Definition of aortic dilatation
In the context of genetic diseases of the aorta, a correct definition of aortic pathology is needed both in terms of diagnosis and treatment. When considering further work-up for genetic causes, it is important to define aortic dilatation and -aneurysm. Aortic dilatation in most genetic aortic disease entities is typically located at the root, at the level of the sinuses of Valsalva and is defined as a measured aortic diameter above the 95% confidence interval of the normal distribution in a large reference population. (1) (2).
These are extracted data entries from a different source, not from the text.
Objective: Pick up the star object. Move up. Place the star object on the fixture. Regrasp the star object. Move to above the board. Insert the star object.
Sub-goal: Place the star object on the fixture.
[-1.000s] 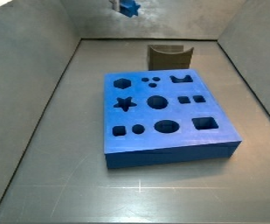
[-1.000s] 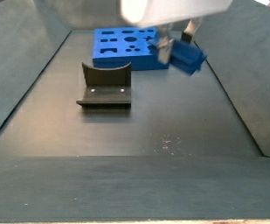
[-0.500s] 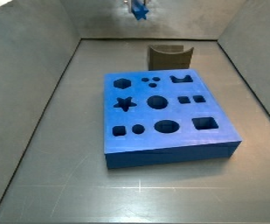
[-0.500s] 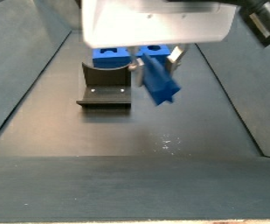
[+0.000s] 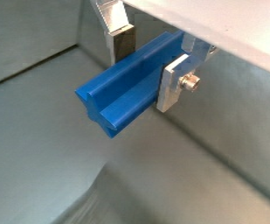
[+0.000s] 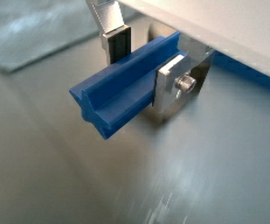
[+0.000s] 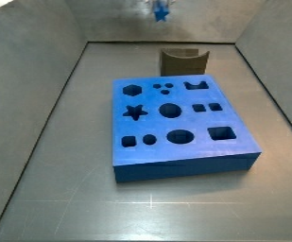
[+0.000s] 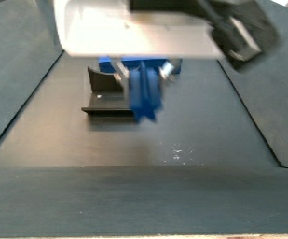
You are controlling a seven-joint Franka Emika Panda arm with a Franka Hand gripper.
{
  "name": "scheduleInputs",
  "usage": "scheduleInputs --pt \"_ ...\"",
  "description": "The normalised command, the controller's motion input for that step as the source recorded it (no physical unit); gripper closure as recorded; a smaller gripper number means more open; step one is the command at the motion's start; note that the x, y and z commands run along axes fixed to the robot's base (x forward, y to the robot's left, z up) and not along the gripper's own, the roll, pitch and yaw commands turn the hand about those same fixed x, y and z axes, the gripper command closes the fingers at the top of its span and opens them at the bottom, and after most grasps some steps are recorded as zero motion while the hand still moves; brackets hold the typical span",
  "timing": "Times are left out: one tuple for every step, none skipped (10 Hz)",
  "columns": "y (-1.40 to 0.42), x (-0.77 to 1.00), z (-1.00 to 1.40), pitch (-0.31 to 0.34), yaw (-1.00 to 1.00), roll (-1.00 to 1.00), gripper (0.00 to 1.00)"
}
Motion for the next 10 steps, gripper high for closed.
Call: scheduleInputs --pt "-1.00 0.66 0.56 0.076 -0.02 -1.00 1.00" --pt "-0.98 0.68 0.53 0.079 -0.02 -1.00 1.00" --pt "-0.66 0.52 0.36 0.085 -0.03 -1.00 1.00" --pt "-0.37 0.39 0.21 0.100 -0.04 -1.00 1.00" --pt "-0.14 0.26 0.08 0.130 -0.06 -1.00 1.00" --pt "-0.04 0.20 0.04 0.138 -0.07 -0.88 1.00" --pt "-0.01 0.16 0.02 0.138 -0.07 -0.77 1.00" --pt "0.03 0.10 0.00 0.123 -0.08 -0.49 1.00" --pt "0.04 0.08 0.00 0.111 -0.09 -0.37 1.00" --pt "0.02 0.07 0.00 0.091 -0.09 -0.20 1.00"
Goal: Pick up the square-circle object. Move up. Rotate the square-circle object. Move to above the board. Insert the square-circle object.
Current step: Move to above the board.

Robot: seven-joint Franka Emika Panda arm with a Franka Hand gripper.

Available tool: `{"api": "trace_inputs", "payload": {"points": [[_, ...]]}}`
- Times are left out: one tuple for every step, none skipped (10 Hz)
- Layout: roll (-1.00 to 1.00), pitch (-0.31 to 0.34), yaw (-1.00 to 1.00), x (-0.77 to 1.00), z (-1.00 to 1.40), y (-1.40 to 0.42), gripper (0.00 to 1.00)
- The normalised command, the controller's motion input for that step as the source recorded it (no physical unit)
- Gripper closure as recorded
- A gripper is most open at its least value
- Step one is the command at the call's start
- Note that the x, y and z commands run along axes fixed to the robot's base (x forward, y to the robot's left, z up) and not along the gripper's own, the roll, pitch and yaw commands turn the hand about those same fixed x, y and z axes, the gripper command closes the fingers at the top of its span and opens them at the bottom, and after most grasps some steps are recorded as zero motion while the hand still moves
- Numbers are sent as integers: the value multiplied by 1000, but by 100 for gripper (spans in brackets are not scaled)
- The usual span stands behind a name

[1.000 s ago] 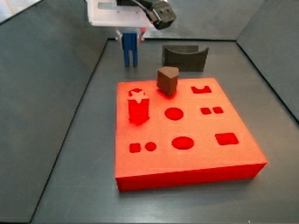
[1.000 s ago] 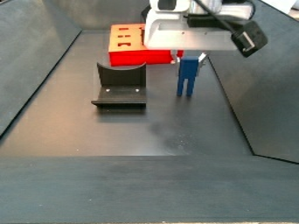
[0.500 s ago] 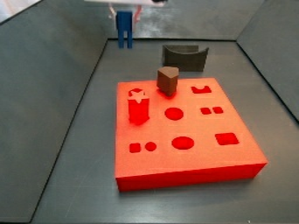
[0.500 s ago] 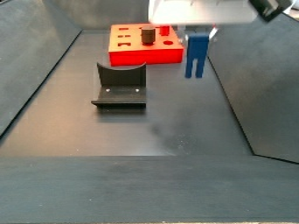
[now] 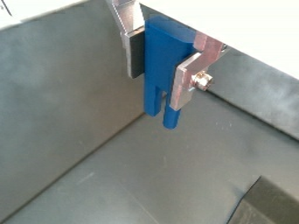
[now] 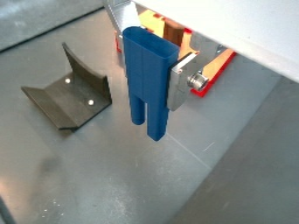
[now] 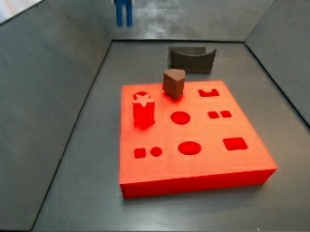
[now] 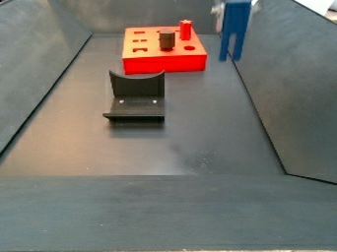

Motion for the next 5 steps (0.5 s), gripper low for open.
{"api": "trace_inputs", "payload": {"points": [[120,43,37,-99,1000,11,100],[115,53,37,-92,1000,10,100],[110,67,37,-85,1000,9,100],[105,80,37,-75,1000,9,100],[102,85,35,-69,1000,8,100]]}}
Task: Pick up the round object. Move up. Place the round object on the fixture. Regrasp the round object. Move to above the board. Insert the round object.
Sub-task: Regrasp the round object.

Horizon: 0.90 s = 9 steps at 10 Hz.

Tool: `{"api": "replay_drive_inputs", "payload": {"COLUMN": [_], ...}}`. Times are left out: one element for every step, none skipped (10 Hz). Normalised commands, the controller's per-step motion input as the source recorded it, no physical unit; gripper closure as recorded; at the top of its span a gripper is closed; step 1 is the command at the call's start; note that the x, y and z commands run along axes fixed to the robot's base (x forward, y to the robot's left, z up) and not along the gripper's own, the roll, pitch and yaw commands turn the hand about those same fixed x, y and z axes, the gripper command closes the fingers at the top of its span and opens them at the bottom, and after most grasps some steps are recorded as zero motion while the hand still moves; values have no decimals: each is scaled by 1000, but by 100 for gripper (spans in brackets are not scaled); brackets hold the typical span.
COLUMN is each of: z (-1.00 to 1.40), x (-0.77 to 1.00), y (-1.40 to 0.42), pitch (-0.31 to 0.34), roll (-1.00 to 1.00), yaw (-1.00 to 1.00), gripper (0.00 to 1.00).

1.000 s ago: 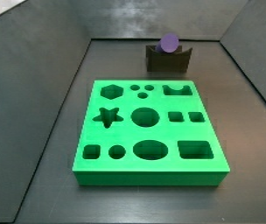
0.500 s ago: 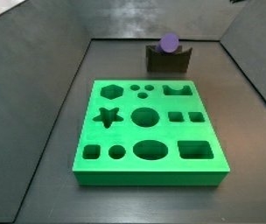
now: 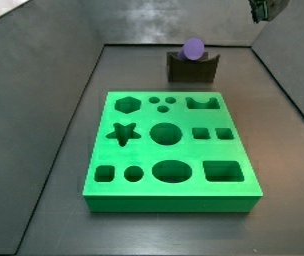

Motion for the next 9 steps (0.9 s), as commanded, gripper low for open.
{"api": "replay_drive_inputs", "payload": {"z": [-15,-21,-28,-1000,-1000,-1000,-1000,-1000,-1000], "x": [181,165,158,59,58,67,77,86,93], "y": [-41,-51,-55,66,67,61,52,47,44], "pitch": [85,58,35,69,60,34,8,-6,-14], "roll": [209,184,172,108,111,109,96,85,80], "yaw": [233,227,212,156,143,134,127,118,109], "gripper": [0,0,0,0,0,0,0,0,0]}}
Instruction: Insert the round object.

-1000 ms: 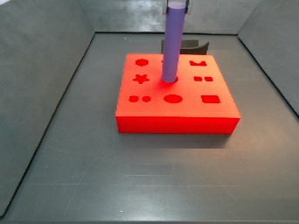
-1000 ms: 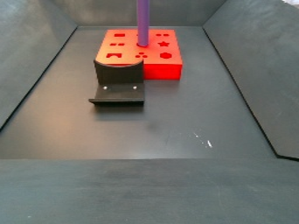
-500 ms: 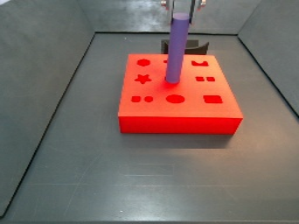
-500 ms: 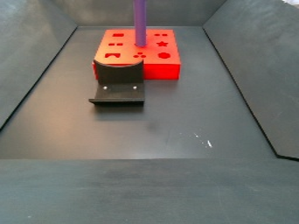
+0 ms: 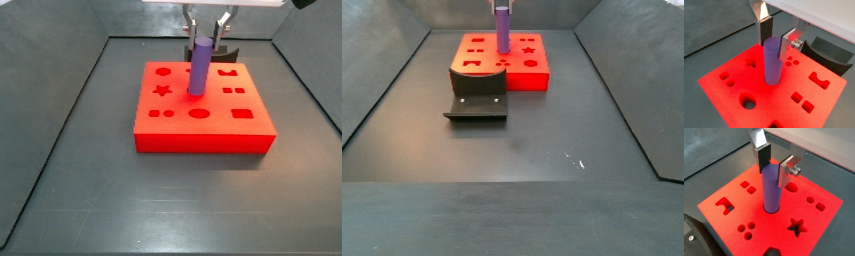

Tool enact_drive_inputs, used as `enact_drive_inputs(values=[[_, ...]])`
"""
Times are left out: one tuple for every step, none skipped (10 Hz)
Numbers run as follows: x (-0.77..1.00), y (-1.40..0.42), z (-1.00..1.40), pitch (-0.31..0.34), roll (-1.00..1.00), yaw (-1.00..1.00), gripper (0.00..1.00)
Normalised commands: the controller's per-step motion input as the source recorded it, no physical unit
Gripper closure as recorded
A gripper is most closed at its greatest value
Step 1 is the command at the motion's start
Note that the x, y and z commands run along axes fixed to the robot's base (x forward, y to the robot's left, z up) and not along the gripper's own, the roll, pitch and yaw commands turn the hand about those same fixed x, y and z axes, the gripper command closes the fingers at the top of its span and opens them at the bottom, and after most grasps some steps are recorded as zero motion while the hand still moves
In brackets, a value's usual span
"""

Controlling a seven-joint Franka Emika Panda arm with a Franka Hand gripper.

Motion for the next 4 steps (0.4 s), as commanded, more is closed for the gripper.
enact_drive_inputs(values=[[0.00, 0.09, -0.95, -0.139, -0.03, 0.00, 1.00], [0.00, 0.04, -0.36, 0.000, 0.01, 0.00, 1.00], [0.00, 0.00, 0.00, 0.000, 0.01, 0.00, 1.00], [0.00, 0.00, 0.00, 0.000, 0.00, 0.00, 1.00]])
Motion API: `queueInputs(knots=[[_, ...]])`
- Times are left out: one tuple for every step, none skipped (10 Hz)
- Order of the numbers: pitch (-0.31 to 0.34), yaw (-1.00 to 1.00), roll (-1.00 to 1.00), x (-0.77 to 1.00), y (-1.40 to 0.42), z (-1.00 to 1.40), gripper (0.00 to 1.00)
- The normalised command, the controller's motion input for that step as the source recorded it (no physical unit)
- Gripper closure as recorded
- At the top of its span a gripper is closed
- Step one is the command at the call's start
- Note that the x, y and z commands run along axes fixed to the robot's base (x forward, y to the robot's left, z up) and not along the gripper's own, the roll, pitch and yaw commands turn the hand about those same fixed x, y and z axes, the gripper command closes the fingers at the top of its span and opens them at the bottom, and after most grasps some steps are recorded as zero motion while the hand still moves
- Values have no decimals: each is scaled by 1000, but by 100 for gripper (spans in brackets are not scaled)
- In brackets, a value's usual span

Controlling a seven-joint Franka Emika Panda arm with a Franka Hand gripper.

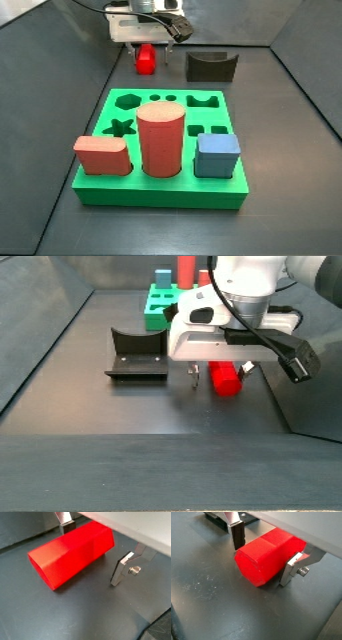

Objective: Pick up the hexagon object. Move up. Place the hexagon object on the fixture. Regrasp the hexagon object. Move to above the board. Insert the hexagon object.
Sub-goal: Pick up the hexagon object.

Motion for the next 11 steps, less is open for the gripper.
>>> queueInputs(knots=[[0,0,0,0,0,0,100],[0,0,0,0,0,0,100],[0,0,0,0,0,0,100],[0,0,0,0,0,0,100],[0,0,0,0,0,0,100],[0,0,0,0,0,0,100],[0,0,0,0,0,0,100],[0,0,0,0,0,0,100],[0,0,0,0,0,0,100],[0,0,0,0,0,0,100],[0,0,0,0,0,0,100]])
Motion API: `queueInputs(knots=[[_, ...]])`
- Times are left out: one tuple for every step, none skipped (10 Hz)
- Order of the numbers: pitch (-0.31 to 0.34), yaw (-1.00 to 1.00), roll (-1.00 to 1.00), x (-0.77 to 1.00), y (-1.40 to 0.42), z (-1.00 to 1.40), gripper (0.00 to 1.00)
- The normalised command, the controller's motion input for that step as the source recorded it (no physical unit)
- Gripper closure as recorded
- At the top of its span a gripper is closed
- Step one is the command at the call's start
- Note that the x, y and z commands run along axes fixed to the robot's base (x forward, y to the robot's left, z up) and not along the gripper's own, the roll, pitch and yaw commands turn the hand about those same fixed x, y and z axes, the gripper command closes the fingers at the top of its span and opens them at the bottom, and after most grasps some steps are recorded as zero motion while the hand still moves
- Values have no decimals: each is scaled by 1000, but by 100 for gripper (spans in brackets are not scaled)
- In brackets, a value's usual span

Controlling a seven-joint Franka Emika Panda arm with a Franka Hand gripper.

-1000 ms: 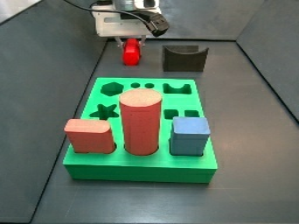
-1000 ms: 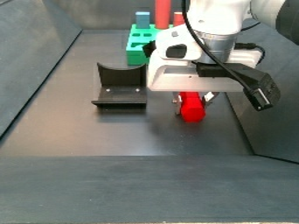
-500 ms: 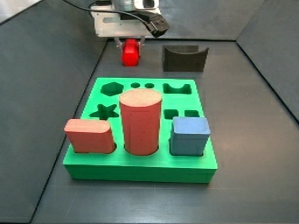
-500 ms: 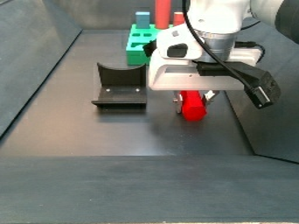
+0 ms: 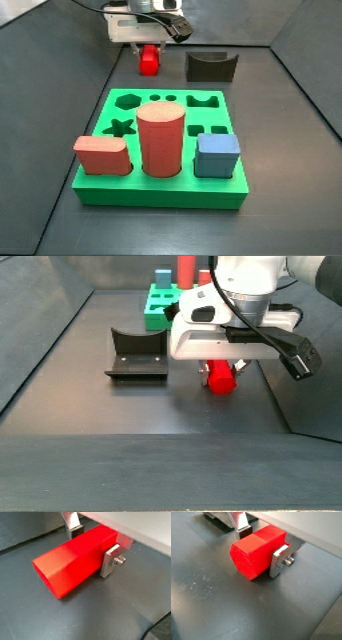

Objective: Pick up the hexagon object. Move up. Place the hexagon object on the fixture. Regrasp the hexagon object. Move to above the board. Insert the hexagon object.
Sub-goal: Move up, then place the hexagon object on the fixture.

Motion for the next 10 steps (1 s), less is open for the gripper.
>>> queueInputs(knots=[[0,0,0,0,0,833,100],[-7,51,3,11,43,823,100],[8,53,-2,-7,41,752,100],[14,45,-7,-10,26,638,100],[22,36,-13,-16,12,453,100],[23,31,-16,-20,7,300,100],[0,0,0,0,0,1000,100],[-11,-6,1,11,-1,1000,100],[13,-6,-7,-2,-5,1000,100],[23,-4,-12,-5,-6,1000,100]])
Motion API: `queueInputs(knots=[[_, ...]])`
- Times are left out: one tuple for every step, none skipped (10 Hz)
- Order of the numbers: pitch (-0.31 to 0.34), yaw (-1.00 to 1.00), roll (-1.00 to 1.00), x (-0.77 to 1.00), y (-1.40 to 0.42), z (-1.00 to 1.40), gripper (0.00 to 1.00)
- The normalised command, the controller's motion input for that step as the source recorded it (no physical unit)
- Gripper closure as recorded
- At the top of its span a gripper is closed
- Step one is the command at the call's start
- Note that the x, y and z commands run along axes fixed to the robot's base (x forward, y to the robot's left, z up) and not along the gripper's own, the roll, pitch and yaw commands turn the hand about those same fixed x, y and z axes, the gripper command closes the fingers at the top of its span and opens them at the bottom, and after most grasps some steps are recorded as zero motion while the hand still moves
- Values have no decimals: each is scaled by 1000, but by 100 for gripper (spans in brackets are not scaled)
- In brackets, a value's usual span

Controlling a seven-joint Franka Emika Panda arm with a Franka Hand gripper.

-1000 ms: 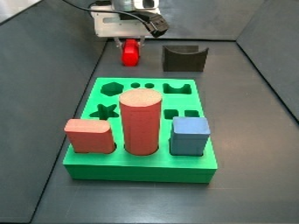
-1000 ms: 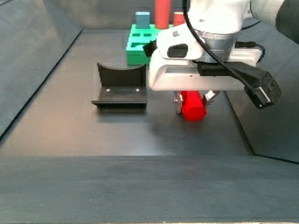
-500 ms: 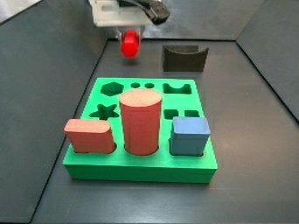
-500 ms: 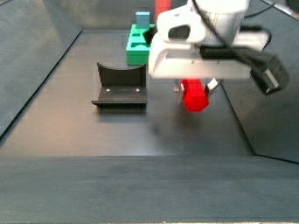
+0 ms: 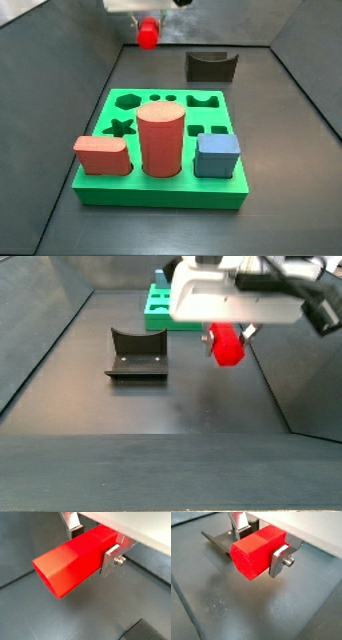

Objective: Pick up the hexagon object. Move up. Place the hexagon object on the fixture. Regrasp the hexagon object. Move to above the board. Insert the hexagon object.
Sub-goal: Place the hexagon object on the fixture.

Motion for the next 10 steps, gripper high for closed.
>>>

To correlate measured aortic diameters with normal values, age- and body surface area (BSA)-related nomograms for upper limit of normal (ULN) or equations for z-score calculation should be used. The z-score is a standard numerical representation on how much a specific value defers from the average in a normalized distribution. A z-score of 0 means that the studied value coincides with the mean. Normal z-scores range from -2 to +2 standard deviations. Positive z-scores indicate that the value is above average while negative z-scores indicate that the value is below average. The z-score can be calculated using the formula z=(x- µ)/ σ were x is the studied value, µ is the mean and σ the standard deviation. A z-score ≥2 indicates a value exceeding two standard deviations (the 95% confidence interval).
Z-scores correlate with percentiles. Percentiles show the ranking of a value in a set of 100 equal parts. A z-score of 0 corresponds to the 50th percentile while z-scores of 2 and 3 correspond to the 97,7th and 99,9th percentile respectively. The upper limit of normal (ULN) is usually set at the 95th percentile.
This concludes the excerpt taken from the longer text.